I ran TCP and UDP port scans using nmap and found a single HTTP port open, 8080:

17:22:49 PM UTC: I crawled the web site running at port 8080 and found the default landing page for Apache Tomcat. Apache Tomcat is a very popular web server used to run Java-based web applications.

I tried to access the Manager application running within Tomcat but found that it required credentials to access.

17:23:18 PM UTC: I ran a default credentials scan using nmap and the nndefaccts script. I discovered that the Manager application could be accessed with the user tomcat and the password s3cret.

17:23:38 PM UTC: It is often the case that admin-level access to a web application results in obtaining shell access to the host running the web application. Attackers are well aware of different types of web applications and what kind of features they expose that can be abused to access the underlying host. This attacker technique, abusing admin-level web application privileges, is not really a vulnerability or misconfiguration — it’s simply the byproduct of having admin-level access in the first place.

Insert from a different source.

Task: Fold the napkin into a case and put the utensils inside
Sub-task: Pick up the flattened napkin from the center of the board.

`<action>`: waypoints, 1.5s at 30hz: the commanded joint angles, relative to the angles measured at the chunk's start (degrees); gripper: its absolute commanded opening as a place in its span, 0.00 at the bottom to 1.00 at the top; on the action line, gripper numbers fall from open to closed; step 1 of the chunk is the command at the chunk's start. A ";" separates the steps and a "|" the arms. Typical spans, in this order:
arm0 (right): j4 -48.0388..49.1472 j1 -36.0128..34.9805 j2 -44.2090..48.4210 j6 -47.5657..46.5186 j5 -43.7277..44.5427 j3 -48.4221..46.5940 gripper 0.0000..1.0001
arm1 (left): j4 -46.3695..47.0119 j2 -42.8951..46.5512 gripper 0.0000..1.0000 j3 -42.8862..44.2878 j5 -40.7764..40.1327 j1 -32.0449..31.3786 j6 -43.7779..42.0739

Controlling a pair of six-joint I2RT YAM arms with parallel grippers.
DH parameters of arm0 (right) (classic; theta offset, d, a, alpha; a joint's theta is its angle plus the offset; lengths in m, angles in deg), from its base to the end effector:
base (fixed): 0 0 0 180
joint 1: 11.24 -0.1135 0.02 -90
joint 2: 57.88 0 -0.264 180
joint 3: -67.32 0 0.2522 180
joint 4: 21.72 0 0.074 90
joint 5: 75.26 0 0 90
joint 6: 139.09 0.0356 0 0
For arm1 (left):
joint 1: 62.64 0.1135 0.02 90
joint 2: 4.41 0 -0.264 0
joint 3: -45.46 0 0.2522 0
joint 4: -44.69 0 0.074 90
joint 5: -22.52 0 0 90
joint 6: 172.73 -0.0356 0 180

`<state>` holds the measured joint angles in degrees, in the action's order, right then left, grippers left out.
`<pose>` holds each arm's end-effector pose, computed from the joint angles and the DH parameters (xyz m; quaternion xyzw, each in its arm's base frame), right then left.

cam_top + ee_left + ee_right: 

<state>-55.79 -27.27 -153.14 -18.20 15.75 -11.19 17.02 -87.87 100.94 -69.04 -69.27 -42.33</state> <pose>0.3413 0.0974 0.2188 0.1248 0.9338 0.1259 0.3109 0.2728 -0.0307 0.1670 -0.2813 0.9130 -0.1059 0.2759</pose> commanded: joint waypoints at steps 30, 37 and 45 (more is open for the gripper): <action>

The Manager application enables users to manage the life cycle of Java web applications run by the Tomcat web server. Users can deploy new applications, start them, stop them, and undeploy them. An attacker can abuse this functionality to deploy a malicious Java application. The malicious Java application can be used to execute arbitrary code within the Tomcat process running on the host.

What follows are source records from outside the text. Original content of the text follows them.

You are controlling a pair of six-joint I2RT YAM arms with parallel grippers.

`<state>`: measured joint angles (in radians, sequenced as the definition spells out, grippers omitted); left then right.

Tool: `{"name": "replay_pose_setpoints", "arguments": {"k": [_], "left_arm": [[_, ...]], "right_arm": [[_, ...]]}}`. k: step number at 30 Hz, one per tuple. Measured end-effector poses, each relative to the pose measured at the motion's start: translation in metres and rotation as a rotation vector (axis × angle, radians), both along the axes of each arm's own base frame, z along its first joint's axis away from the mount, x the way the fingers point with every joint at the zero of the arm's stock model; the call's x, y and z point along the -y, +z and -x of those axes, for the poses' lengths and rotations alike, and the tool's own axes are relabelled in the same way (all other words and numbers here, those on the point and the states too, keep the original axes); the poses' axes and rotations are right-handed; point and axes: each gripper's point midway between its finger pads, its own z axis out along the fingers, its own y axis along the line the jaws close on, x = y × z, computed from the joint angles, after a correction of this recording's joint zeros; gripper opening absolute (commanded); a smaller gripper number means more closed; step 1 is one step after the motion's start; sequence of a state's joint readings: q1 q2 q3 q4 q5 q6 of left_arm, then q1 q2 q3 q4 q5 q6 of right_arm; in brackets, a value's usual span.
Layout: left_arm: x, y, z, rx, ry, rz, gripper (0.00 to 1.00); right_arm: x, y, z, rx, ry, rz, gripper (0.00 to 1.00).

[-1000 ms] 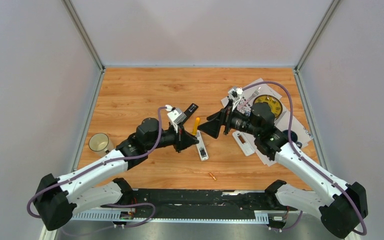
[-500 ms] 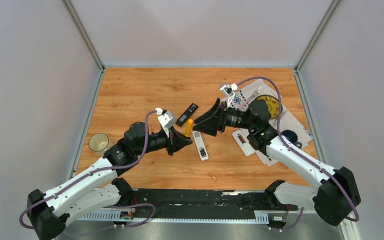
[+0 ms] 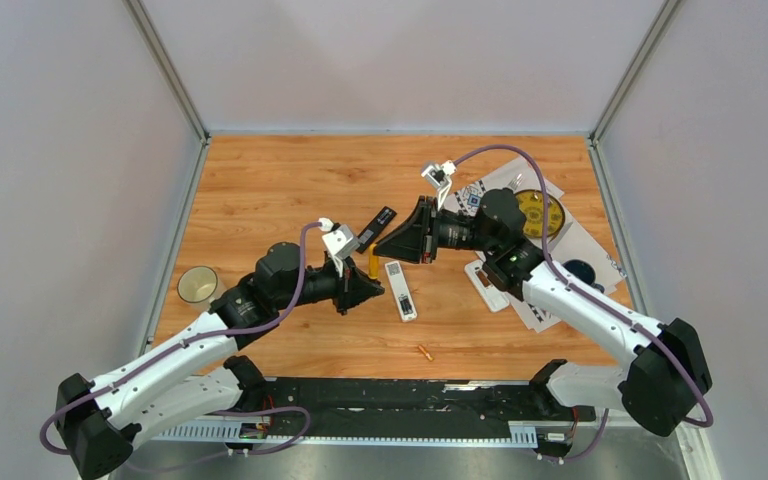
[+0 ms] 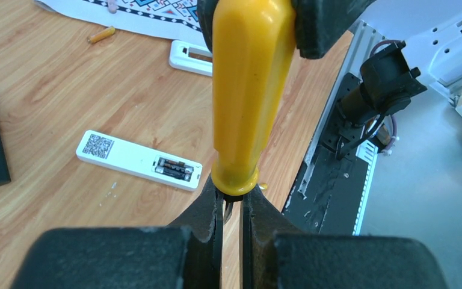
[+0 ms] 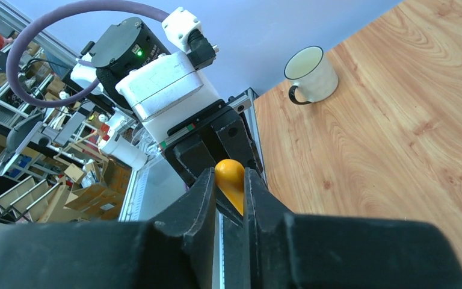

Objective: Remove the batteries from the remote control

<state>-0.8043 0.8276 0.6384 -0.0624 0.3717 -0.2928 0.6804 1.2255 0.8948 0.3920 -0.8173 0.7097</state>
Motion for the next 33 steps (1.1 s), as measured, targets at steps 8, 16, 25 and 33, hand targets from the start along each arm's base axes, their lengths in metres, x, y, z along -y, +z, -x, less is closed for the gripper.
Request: {"name": "replay_pose_setpoints", "arguments": {"k": [8, 16, 25, 33], "left_arm": [[-0.002, -0.005, 0.000, -0.012, 0.006, -0.020, 0.00], [-0.002, -0.005, 0.001, -0.013, 0.004, -0.020, 0.00], [-0.001, -0.007, 0.002, -0.018, -0.007, -0.021, 0.00], [0.000, -0.005, 0.005, -0.042, -0.011, -0.011, 0.47]], "right_arm": [[-0.002, -0.013, 0.003, -0.024, 0.005, 0.046, 0.43], [-0.003, -0.023, 0.003, -0.019, -0.003, 0.094, 0.34], [-0.004, -0.025, 0.003, -0.015, -0.005, 0.105, 0.04], [-0.004, -0.029, -0.007, 0.033, -0.044, 0.116, 0.00]]}}
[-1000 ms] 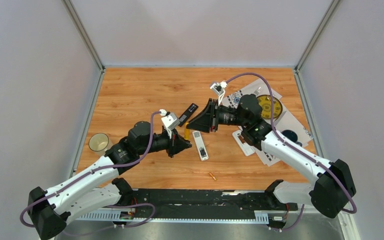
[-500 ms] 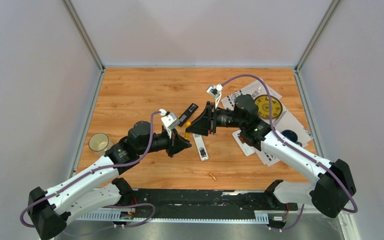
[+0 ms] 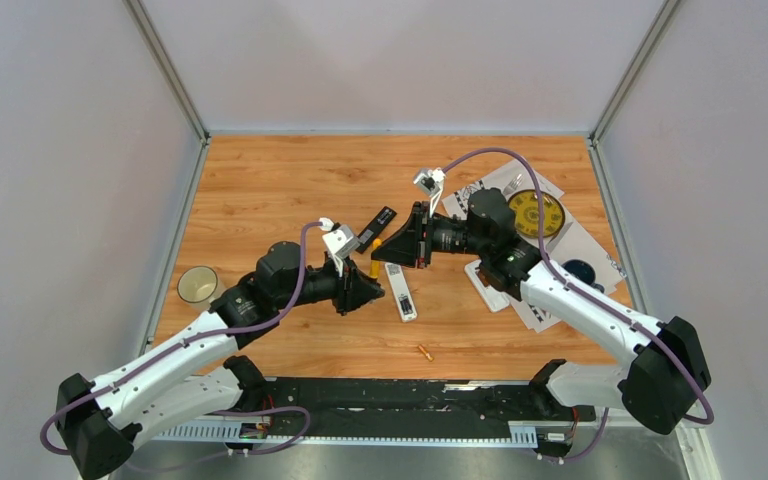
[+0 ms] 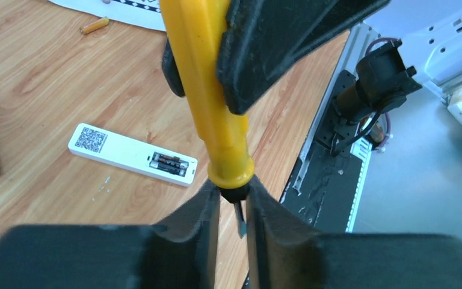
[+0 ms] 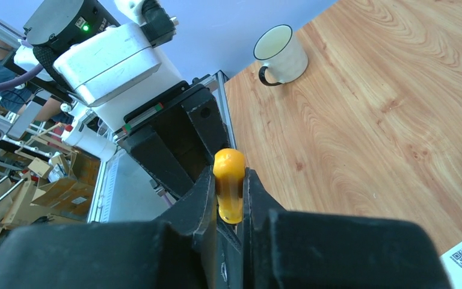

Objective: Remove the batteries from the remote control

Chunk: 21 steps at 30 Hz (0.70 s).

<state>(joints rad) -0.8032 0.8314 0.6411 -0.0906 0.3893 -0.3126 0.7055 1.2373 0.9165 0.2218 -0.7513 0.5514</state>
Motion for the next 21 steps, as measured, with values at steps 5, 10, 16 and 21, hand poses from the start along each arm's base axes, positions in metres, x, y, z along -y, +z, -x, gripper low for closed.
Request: {"name": "replay_pose_setpoints", "arguments": {"k": [5, 10, 16, 21], "left_arm": [[-0.003, 0.001, -0.003, 0.011, 0.023, -0.004, 0.69], [-0.009, 0.012, -0.005, 0.042, 0.062, 0.019, 0.72], [-0.029, 0.013, -0.012, 0.081, 0.177, 0.040, 0.76], [-0.040, -0.016, -0.018, 0.047, 0.255, -0.003, 0.75]], "right_arm": [[-0.001, -0.001, 0.000, -0.006, -0.007, 0.004, 0.00], [0.001, -0.011, -0.005, -0.027, -0.043, 0.041, 0.00], [0.012, -0.020, -0.012, -0.014, -0.128, 0.058, 0.00], [0.033, -0.031, -0.028, -0.023, -0.259, 0.075, 0.00]]}}
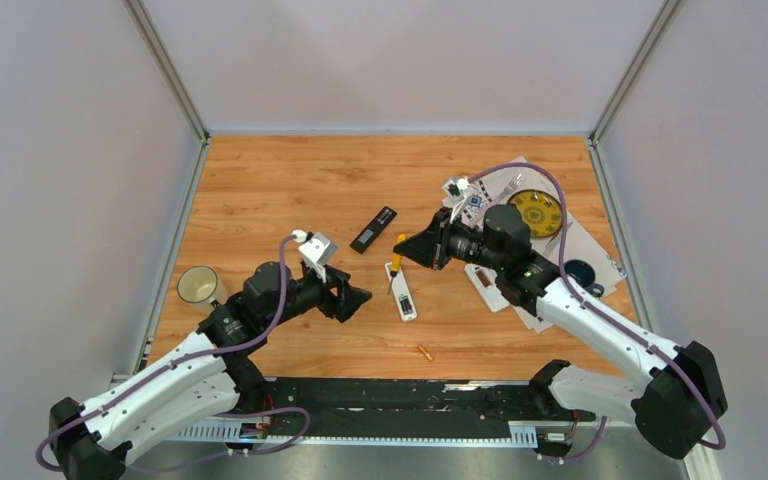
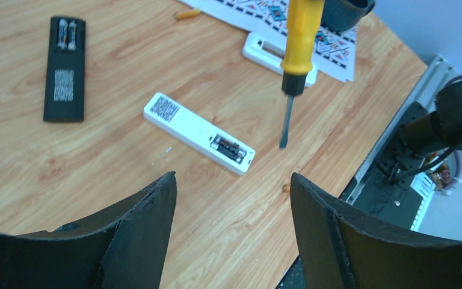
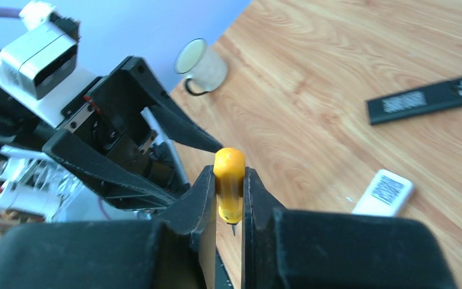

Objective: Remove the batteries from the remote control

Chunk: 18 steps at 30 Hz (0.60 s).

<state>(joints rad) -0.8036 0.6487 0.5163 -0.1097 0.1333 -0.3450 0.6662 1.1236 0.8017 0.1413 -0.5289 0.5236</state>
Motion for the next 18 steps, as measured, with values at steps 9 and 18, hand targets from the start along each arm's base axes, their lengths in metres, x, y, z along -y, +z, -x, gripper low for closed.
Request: {"name": "replay_pose_setpoints", "arguments": {"k": [9, 18], "left_arm": [[-0.001, -0.044, -0.012, -0.113, 0.077, -0.085, 0.72], [0.006, -0.106, -0.019, -0.264, 0.099, -0.212, 0.68]], "right_arm": [[0.040, -0.051, -0.033, -0.104, -0.261, 0.061, 0.00], [0.042, -0.089, -0.050, -0.176, -0.329, 0.130, 0.00]]}}
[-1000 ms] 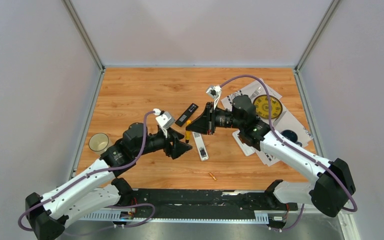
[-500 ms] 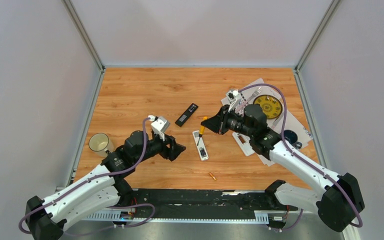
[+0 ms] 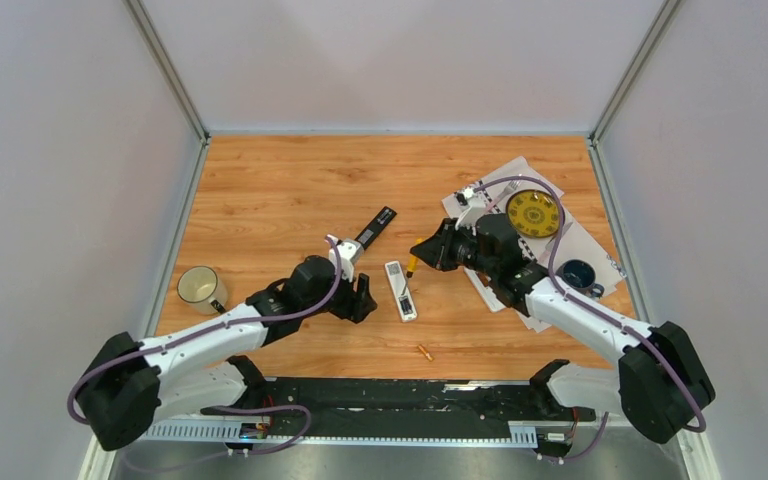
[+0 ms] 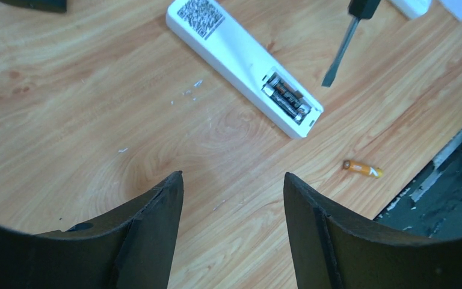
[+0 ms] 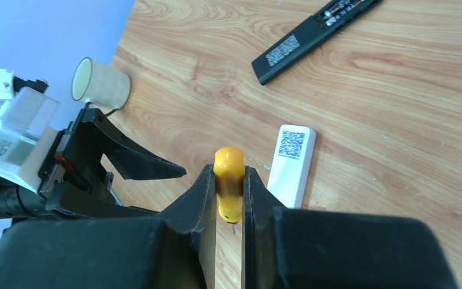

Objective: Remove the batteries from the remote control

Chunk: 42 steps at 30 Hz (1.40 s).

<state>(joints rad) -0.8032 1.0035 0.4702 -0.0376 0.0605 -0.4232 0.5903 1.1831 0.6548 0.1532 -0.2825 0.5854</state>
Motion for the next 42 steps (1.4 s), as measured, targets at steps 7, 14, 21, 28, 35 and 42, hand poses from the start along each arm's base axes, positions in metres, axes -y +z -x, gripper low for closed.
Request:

To deploy a Java application within Tomcat, it must be first packaged up as a WAR (Web Application Archive) file. WAR files are essentially zip files containing Java code that adhere to a standard format.

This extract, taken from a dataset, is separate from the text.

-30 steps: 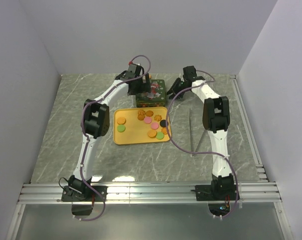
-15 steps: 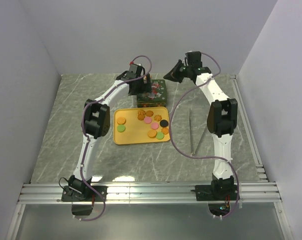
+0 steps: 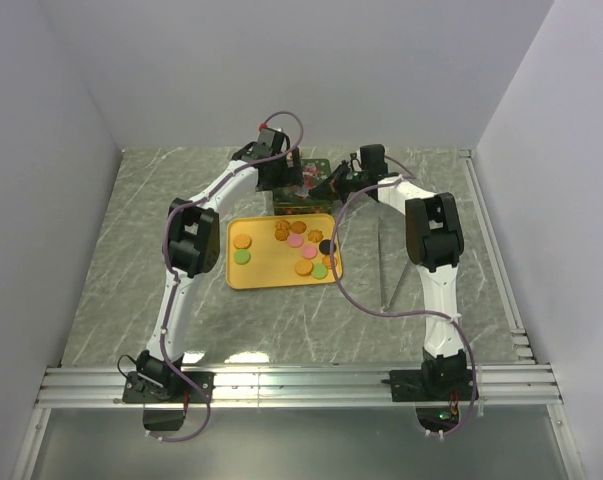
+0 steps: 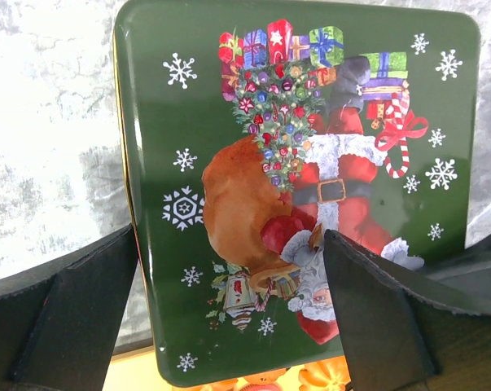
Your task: Pack the cookies
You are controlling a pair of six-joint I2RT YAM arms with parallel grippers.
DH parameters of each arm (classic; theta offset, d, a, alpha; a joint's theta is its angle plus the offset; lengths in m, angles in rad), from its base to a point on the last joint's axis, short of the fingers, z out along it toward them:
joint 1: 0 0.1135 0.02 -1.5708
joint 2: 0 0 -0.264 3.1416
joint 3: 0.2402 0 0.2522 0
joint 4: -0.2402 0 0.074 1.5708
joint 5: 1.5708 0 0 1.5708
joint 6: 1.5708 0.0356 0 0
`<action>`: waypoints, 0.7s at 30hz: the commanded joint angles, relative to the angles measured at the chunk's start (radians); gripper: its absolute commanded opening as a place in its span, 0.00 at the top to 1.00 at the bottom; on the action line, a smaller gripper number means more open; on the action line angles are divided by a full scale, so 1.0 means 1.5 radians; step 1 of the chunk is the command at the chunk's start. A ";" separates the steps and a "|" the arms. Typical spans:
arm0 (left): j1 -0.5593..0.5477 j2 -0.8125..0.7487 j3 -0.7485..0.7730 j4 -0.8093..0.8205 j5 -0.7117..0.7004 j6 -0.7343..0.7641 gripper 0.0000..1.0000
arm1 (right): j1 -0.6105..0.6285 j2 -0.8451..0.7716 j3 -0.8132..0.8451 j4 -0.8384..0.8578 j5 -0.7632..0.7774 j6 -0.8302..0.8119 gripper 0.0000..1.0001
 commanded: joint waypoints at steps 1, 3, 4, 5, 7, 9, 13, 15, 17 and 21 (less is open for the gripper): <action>-0.020 0.019 -0.027 -0.084 -0.016 0.036 0.02 | -0.010 0.001 -0.034 -0.008 0.016 -0.026 1.00; -0.020 0.019 -0.027 -0.084 -0.016 0.036 0.02 | -0.012 0.002 -0.040 -0.024 0.028 -0.032 1.00; -0.020 0.019 -0.026 -0.085 -0.016 0.036 0.02 | -0.014 0.003 -0.037 -0.031 0.033 -0.040 1.00; -0.020 0.019 -0.026 -0.086 -0.016 0.037 0.02 | -0.014 0.003 -0.028 -0.048 0.038 -0.043 1.00; -0.019 0.017 -0.027 -0.086 -0.018 0.038 0.02 | -0.014 0.002 -0.024 -0.052 0.044 -0.045 1.00; -0.020 0.015 -0.026 -0.086 -0.019 0.037 0.02 | -0.014 0.002 -0.019 -0.062 0.048 -0.047 1.00; -0.020 0.007 -0.020 -0.089 -0.023 0.036 0.00 | -0.014 0.002 -0.021 -0.077 0.058 -0.056 1.00; -0.020 -0.005 -0.019 -0.089 -0.028 0.036 0.00 | -0.016 0.002 -0.032 -0.077 0.058 -0.055 1.00; -0.019 -0.014 -0.021 -0.090 -0.038 0.035 0.00 | -0.017 0.000 -0.044 -0.073 0.059 -0.055 1.00; -0.014 -0.054 -0.049 -0.082 -0.057 0.029 0.01 | -0.018 -0.003 -0.045 -0.079 0.062 -0.061 1.00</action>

The Metasploit framework contains a module, exploit/multi/http/tomcat_mgr_upload, that automates the process of generating a malicious WAR file and uploading it to a Tomcat server, given the username and password for a valid user. I used this module to deploy a malicious Java application that connected back to my own host and gave me a reverse shell. Within that reverse shell, I executed commands on the target host. The whoami command showed that I was running as NT AUTHORITY\SYSTEM, meaning the machine was fully compromised through the single tomcat user credential.

A Note on Cleaning Up

Responsible pentesters try not to leave traces of their activity lying around. In the case of the Tomcat exploit I ran using Metasploit, it was important to me to undeploy the malicious Java application that I had deployed and run. As part of doing this, I discovered that the Metasploit module I ran didn’t automatically undeploy the application, despite claiming to have done so. Upon further review, I noticed a bug in the Metasploit code related to the undeploy logic, and submitted a patch to the Metasploit git repo to fix it.


I fully compromised the Jerry machine in less than two minutes. To do this, I took advantage of two critical security flaws: first, weak administrative credentials for a web application, and second, the fact that this web application was running as a over-privileged system-level user. These two flaws are unfortunately common, and I see them routinely in real-world environments. Simple mitigations include setting up a strong password and creating a dedicated low-privilege service account to run the application.